Depuis lors, les mets sont digérés, le rabais a été budgété, la rancœur est passée, et pourtant les interrogations demeurent… Après quatre jours de voyage d’étude, où les organisateurs avaient œuvré à la cohésion du groupe, où les intervenants ont sans cesse rappelé les principes fondateurs de l’Union européenne de communauté d’intérêts, de solidarité, de loyauté, comment était il possible qu’à aucun ne vienne à l’esprit que son intérêt était lié à celui de son voisin ? Comment se fait-il que nul ne réussit à s’identifier au bien commun ? Comment concevoir que la meilleure solution était alors la moins avantageuse ? De nature idéaliste, je prends alors conscience de la (trop !) réelle difficulté de s’accorder quand bien même nous sommes embarqués sur le même bâteau… Qu’il soit question de régler la facturation d’une Chimay, de croquettes de crevettes et d’une gaufre ou de s’entendre sur le sort des migrants, des dettes souveraines et de la protection de l’environnement – les maux sont bien sûr incomparables – l’enjeu m’apparaît cependant le même : trouver un accord doté d’une plus value !
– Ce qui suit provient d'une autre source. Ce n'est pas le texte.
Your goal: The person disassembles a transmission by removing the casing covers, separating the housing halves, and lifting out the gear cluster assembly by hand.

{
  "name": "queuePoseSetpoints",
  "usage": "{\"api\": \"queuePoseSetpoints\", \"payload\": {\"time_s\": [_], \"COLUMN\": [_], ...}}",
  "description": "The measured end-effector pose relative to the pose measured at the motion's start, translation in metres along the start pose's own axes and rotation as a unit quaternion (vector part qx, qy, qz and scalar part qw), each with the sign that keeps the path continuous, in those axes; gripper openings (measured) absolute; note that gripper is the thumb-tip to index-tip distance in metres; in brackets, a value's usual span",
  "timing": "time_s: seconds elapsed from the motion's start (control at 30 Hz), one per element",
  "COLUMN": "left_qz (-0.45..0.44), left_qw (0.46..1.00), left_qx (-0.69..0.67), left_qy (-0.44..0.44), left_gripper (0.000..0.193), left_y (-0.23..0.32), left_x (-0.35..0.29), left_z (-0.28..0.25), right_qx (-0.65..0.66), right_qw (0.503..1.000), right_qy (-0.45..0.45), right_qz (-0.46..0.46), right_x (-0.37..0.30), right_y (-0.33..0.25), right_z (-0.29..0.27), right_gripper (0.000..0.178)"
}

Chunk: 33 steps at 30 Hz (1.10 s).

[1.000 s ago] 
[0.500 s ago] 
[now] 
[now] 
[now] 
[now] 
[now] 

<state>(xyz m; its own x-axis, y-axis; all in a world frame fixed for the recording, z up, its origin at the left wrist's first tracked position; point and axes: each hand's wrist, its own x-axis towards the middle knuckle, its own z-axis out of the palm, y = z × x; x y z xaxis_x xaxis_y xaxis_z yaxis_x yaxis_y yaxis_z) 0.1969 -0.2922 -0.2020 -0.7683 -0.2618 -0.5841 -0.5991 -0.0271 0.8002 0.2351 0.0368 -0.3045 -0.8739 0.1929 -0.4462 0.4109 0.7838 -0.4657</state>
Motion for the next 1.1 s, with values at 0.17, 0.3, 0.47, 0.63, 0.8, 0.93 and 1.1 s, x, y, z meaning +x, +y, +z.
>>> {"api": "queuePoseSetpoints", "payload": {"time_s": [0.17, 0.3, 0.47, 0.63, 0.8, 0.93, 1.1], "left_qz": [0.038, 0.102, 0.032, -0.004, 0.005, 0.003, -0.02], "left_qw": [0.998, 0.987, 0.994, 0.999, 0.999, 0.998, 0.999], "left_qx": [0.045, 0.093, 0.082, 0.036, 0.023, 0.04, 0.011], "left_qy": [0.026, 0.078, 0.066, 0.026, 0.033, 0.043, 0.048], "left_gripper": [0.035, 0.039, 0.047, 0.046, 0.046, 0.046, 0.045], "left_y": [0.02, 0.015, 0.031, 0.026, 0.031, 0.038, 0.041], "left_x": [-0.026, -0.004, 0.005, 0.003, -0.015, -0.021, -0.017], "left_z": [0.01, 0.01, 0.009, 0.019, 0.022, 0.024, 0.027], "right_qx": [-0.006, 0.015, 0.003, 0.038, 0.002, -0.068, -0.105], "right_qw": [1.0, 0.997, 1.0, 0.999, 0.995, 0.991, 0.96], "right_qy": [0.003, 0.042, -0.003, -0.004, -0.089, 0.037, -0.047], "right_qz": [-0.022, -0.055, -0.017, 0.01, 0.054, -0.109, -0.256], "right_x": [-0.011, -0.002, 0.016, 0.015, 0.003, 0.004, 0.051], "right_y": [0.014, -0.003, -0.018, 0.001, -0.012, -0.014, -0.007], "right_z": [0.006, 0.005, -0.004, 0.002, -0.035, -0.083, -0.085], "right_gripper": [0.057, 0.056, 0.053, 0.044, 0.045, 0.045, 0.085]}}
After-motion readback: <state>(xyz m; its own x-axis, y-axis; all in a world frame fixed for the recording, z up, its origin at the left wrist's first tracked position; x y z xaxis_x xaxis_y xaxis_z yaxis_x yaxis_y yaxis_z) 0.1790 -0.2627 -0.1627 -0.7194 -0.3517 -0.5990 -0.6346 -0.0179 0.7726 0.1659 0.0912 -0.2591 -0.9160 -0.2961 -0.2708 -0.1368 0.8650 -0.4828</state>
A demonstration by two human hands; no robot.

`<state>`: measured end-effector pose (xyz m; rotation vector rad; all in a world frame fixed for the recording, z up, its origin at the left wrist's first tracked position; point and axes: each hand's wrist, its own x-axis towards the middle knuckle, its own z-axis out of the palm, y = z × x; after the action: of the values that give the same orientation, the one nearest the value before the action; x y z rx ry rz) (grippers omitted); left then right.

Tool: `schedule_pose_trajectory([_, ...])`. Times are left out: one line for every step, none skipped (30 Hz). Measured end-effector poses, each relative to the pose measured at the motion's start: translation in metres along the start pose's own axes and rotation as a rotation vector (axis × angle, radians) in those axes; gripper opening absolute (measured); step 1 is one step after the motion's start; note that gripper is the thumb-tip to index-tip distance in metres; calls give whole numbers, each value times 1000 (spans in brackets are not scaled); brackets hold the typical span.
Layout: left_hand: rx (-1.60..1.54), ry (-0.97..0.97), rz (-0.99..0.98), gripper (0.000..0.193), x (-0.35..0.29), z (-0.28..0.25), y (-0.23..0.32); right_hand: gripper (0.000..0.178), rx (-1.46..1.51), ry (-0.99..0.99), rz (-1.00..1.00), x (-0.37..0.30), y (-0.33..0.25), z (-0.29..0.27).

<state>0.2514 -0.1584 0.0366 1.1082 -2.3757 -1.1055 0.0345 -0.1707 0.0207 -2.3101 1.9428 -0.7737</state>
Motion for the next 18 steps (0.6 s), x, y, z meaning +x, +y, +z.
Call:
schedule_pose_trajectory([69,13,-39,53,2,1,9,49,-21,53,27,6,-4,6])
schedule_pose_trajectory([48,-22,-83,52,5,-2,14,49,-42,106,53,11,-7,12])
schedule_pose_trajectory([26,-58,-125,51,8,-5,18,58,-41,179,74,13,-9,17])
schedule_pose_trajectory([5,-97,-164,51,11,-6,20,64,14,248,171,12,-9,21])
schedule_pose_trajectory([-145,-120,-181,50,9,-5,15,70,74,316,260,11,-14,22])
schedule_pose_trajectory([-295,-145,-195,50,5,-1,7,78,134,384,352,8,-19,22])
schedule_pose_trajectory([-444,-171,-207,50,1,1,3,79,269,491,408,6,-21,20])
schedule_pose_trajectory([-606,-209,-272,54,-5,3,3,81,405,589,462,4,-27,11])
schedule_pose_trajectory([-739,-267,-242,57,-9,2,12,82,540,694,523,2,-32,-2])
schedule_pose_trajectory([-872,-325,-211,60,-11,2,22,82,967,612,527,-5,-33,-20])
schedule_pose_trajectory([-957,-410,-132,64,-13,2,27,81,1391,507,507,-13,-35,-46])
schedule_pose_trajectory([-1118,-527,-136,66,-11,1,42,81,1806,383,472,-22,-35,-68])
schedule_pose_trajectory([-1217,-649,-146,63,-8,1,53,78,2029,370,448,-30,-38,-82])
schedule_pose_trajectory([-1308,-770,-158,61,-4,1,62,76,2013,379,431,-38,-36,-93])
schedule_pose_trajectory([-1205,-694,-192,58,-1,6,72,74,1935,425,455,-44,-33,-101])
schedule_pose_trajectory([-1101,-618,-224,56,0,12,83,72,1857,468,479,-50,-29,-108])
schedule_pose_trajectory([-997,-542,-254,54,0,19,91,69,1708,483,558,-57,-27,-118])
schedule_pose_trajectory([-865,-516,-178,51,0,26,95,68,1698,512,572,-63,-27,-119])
Au regard de cette anecdote, une leçon d’humilité en ressort… Nous aurions à l’avenir bien tort de blâmer la petitesse des accords passés par nos dirigeants, de s’insurger contre le manque d’ambition humaniste de nos gouvernants ou de se révolter contre la priorité accordée aux intérêts politicards, si nous-mêmes, c’est à dire nous jeunes, nous étudiants, nous citoyens, ne sommes pas capables d’une imagination suffisante pour parvenir à l’intérêt général alors que nous sommes embarqués dans une même aventure. Quand on a pris place à bord d’un navire, on ne peut pas se permettre de le saborder sans avoir au moins pris la peine de regarder au dessus de la balustrade la ligne d’horizon, à laquelle fondamentalement chacun aspire d’accéder.